Samples
Captures table values over time into attributes of the timeframe.
This is used to capture a sequence of values that happen over time in a clear, consistent order.
For example, you can choose to sample a table of Temperature values every 5 seconds for 30 seconds.
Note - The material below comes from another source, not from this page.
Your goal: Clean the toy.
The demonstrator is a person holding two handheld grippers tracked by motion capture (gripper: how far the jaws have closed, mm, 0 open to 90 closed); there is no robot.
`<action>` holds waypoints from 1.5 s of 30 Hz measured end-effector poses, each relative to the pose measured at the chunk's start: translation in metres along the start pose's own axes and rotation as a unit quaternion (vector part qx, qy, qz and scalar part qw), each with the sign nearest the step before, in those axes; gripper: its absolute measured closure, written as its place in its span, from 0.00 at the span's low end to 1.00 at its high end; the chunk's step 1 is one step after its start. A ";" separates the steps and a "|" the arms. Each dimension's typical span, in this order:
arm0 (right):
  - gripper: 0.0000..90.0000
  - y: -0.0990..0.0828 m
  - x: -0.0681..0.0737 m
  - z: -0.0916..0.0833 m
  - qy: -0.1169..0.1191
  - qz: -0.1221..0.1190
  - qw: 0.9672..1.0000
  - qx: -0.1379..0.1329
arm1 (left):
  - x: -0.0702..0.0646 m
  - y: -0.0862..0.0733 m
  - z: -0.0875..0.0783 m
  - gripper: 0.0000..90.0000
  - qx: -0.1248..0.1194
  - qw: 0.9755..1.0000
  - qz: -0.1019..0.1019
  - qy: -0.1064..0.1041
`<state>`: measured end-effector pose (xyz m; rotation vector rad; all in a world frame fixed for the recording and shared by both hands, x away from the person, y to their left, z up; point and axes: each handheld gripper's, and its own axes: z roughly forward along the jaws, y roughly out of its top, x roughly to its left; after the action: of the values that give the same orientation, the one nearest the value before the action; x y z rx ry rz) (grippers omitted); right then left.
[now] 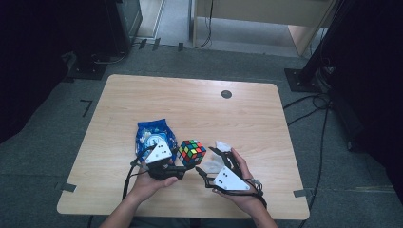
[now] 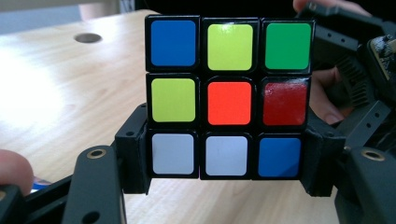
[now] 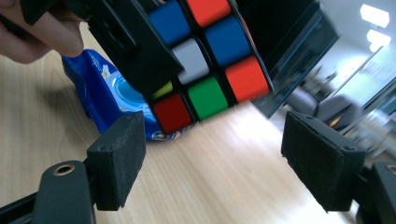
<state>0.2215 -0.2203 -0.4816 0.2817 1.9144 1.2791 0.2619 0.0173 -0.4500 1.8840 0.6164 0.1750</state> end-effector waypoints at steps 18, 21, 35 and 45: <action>0.38 0.008 0.018 0.004 -0.035 -0.085 0.996 0.007 | 0.000 0.003 0.006 0.38 0.029 0.998 -0.039 -0.037; 0.37 0.010 0.021 0.005 -0.038 -0.086 0.996 0.010 | -0.005 0.004 0.008 0.38 0.039 0.998 -0.028 -0.037; 0.39 -0.009 -0.003 -0.008 -0.039 -0.004 0.999 0.030 | 0.005 0.011 -0.006 0.23 -0.047 0.992 -0.101 -0.062; 0.39 -0.040 -0.051 -0.042 -0.124 0.109 0.985 0.045 | -0.029 -0.011 0.050 0.39 0.051 0.998 -0.036 0.009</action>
<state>0.2343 -0.2968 -0.4832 0.6823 1.7648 1.2331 0.2534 -0.0350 -0.4748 1.9561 0.7169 0.1165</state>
This will create 6 attributes in your final Capture, named Temperature_1, Temperature_2 etc, until Temperature_6. Each will be 5 seconds apart.
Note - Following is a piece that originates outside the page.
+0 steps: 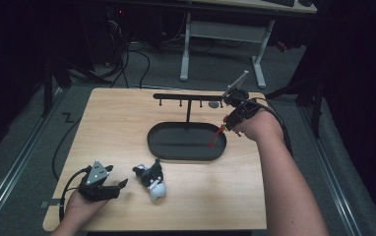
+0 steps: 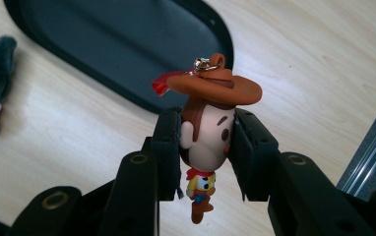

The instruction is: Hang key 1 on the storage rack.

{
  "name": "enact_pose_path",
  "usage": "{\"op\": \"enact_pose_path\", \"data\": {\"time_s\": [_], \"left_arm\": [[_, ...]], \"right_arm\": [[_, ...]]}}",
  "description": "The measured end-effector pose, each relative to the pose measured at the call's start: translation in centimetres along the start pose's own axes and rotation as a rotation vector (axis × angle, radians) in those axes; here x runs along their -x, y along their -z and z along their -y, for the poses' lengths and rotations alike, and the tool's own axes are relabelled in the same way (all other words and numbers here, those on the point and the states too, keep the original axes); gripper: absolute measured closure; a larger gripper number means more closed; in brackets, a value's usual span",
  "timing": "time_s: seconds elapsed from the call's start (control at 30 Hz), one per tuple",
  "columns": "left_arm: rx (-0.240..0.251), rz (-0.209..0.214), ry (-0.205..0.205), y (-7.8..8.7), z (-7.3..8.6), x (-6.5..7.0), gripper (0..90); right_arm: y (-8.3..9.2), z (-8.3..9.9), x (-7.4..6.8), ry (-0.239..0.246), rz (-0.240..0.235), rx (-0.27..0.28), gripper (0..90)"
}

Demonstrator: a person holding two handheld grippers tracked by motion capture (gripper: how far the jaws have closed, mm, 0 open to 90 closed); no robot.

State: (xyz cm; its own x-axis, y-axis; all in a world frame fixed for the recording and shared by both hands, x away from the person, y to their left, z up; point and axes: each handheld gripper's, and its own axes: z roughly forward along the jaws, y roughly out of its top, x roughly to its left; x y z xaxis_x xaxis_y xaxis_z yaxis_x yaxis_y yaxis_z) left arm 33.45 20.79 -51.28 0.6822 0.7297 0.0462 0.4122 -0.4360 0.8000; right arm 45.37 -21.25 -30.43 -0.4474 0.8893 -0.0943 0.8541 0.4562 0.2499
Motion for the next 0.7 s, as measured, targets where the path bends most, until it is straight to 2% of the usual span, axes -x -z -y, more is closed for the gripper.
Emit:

The system will forward-fill any missing data to ensure it is complete for AI or analytic use.
This deletes the table.
Parameters
| Name | Default | Meaning |
|---|---|---|
| seconds | The number of seconds per sample | |
| max | The maximum number of samples | |
| columns | The specific columns to extract (optional) | |
If no columns are specified, all columns in the table are summarised.
Example
If the frame contains the following table of data…
| Attribute | Value |
|---|---|
| StartTime | 09:00AM |
| EndTime | 10:00AM |
| Time | Machine.Speed | Machine.Voltage | Machine.Current |
|---|---|---|---|
| 09:00AM | 0 | 0 | 0 |
| 09:10AM | 0 | 240 | 3.2 |
| 09:20AM | 15 | 240 | 1.5 |
| 09:30AM | 18 | 240 | 1.5 |
| 09:40AM | 17 | 240 | 1.5 |
| 09:50AM | 17.5 | 240 | 1.5 |
{ "type": "sample", "seconds": 600, "max": 4, "columns": ["Machine.Voltage"] }
The final capture will have the following attributes…
| Attribute | Value |
|---|---|
| StartTime | 09:00AM |
| EndTime | 10:00AM |
| Machine.Voltage_1 | 0 |
| Machine.Voltage_2 | 0 |
| Machine.Voltage_3 | 15 |
| Machine.Voltage_4 | 18 |
Use Cases
The primary use-case for this function is capturing data for building AI models that analyse data over time, such as LTSM neural networks.
For example, if you want to detect specific defects or events based on a single value that is monitored over time, instead of looking for a combination of values from several sensors.